- **Try it**: Return each line of the entries that holds the string "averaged".

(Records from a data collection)
BEGIN

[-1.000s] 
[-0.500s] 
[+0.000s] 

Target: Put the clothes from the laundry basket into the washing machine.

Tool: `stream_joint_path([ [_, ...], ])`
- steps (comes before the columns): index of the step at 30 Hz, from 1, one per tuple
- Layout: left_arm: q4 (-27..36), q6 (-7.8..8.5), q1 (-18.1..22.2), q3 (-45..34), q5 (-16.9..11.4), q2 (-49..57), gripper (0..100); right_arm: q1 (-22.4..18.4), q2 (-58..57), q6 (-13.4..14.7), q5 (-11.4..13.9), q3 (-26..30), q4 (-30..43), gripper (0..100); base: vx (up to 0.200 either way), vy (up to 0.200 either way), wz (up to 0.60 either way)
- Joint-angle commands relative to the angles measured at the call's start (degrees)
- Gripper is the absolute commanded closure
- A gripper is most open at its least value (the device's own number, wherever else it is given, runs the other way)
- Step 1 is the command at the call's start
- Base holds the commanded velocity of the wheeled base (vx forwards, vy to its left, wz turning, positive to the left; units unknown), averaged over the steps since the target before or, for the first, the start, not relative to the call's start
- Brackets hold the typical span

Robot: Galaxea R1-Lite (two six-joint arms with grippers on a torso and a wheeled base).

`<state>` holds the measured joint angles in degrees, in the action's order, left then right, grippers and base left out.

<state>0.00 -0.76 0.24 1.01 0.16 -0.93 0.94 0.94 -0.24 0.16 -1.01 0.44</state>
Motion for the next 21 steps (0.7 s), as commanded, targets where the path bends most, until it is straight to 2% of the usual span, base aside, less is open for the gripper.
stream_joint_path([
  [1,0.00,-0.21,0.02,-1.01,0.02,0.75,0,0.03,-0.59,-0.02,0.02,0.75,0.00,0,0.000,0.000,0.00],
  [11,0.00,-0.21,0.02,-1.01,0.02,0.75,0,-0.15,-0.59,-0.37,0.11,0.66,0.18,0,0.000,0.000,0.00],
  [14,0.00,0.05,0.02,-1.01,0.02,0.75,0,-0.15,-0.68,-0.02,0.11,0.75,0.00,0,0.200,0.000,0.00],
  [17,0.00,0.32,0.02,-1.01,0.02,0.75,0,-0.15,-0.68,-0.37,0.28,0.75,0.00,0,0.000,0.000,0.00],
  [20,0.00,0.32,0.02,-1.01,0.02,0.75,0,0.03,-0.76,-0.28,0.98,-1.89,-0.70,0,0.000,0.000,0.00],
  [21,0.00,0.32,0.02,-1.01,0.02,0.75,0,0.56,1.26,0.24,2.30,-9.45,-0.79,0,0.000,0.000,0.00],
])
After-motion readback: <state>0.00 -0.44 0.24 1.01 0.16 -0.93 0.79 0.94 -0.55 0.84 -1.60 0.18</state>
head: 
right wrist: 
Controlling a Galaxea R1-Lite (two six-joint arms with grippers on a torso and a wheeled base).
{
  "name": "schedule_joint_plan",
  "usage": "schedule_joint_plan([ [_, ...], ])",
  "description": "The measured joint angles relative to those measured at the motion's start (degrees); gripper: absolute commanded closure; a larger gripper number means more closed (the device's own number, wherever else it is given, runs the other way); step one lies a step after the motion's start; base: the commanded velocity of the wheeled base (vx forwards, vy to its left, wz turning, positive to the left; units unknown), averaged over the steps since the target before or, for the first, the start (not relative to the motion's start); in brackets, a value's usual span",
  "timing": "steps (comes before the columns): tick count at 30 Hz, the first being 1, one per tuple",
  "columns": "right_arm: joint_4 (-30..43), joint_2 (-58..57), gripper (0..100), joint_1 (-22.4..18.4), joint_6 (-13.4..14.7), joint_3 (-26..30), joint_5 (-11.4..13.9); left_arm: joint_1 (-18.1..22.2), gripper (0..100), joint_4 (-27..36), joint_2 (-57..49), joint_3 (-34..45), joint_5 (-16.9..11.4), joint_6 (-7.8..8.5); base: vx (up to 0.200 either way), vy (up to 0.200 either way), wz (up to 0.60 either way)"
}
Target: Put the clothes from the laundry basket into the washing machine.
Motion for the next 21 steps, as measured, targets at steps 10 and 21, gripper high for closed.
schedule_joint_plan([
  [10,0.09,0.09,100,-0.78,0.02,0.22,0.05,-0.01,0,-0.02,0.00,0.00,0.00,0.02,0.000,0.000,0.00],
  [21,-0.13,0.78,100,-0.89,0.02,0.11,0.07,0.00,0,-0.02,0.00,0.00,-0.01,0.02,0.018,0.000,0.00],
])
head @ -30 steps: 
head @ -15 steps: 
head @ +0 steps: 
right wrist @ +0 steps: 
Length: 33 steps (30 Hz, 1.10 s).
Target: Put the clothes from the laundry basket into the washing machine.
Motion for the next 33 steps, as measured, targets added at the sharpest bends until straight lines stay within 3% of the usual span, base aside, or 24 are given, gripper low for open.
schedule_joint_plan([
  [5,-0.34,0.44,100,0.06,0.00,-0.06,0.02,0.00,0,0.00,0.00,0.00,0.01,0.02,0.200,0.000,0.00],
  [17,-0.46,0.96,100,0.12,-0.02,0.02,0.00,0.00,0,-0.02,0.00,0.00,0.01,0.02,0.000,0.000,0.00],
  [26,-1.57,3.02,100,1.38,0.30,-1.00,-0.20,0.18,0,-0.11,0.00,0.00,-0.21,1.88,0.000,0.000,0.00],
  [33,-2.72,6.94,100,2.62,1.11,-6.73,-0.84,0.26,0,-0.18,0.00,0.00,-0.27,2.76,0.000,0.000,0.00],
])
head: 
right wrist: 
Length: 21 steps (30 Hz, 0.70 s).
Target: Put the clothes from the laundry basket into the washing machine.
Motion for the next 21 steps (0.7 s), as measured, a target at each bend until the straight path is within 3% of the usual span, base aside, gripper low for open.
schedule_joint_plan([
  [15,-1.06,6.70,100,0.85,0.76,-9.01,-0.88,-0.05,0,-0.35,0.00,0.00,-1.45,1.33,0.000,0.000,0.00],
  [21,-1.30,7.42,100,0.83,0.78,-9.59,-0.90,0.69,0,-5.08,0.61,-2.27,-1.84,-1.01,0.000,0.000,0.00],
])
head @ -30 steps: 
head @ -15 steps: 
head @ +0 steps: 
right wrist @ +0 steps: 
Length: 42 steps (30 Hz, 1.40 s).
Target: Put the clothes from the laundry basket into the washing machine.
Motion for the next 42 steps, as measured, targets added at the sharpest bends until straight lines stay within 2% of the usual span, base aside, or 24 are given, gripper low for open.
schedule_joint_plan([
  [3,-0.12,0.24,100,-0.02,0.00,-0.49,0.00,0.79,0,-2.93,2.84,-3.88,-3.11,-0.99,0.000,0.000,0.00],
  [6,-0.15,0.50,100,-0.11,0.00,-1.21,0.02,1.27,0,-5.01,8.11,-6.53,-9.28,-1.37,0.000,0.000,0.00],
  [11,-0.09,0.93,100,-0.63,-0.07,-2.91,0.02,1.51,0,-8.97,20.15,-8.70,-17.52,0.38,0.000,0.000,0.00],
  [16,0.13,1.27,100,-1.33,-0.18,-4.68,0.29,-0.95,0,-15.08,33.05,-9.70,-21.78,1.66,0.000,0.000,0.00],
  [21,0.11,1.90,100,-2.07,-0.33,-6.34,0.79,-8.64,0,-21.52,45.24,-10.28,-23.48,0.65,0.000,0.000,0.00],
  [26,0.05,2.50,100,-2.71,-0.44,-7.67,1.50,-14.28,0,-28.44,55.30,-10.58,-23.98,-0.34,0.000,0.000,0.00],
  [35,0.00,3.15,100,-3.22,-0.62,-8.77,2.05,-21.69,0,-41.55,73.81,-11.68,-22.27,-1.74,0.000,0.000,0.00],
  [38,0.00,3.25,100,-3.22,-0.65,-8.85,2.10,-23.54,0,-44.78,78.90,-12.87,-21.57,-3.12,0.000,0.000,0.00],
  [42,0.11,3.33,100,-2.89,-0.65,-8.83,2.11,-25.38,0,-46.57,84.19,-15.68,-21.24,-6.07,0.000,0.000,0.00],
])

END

- **Output below**:
- Base holds the commanded velocity of the wheeled base (vx forwards, vy to its left, wz turning, positive to the left; units unknown), averaged over the steps since the target before or, for the first, the start, not relative to the call's start
  "description": "The measured joint angles relative to those measured at the motion's start (degrees); gripper: absolute commanded closure; a larger gripper number means more closed (the device's own number, wherever else it is given, runs the other way); step one lies a step after the motion's start; base: the commanded velocity of the wheeled base (vx forwards, vy to its left, wz turning, positive to the left; units unknown), averaged over the steps since the target before or, for the first, the start (not relative to the motion's start); in brackets, a value's usual span",

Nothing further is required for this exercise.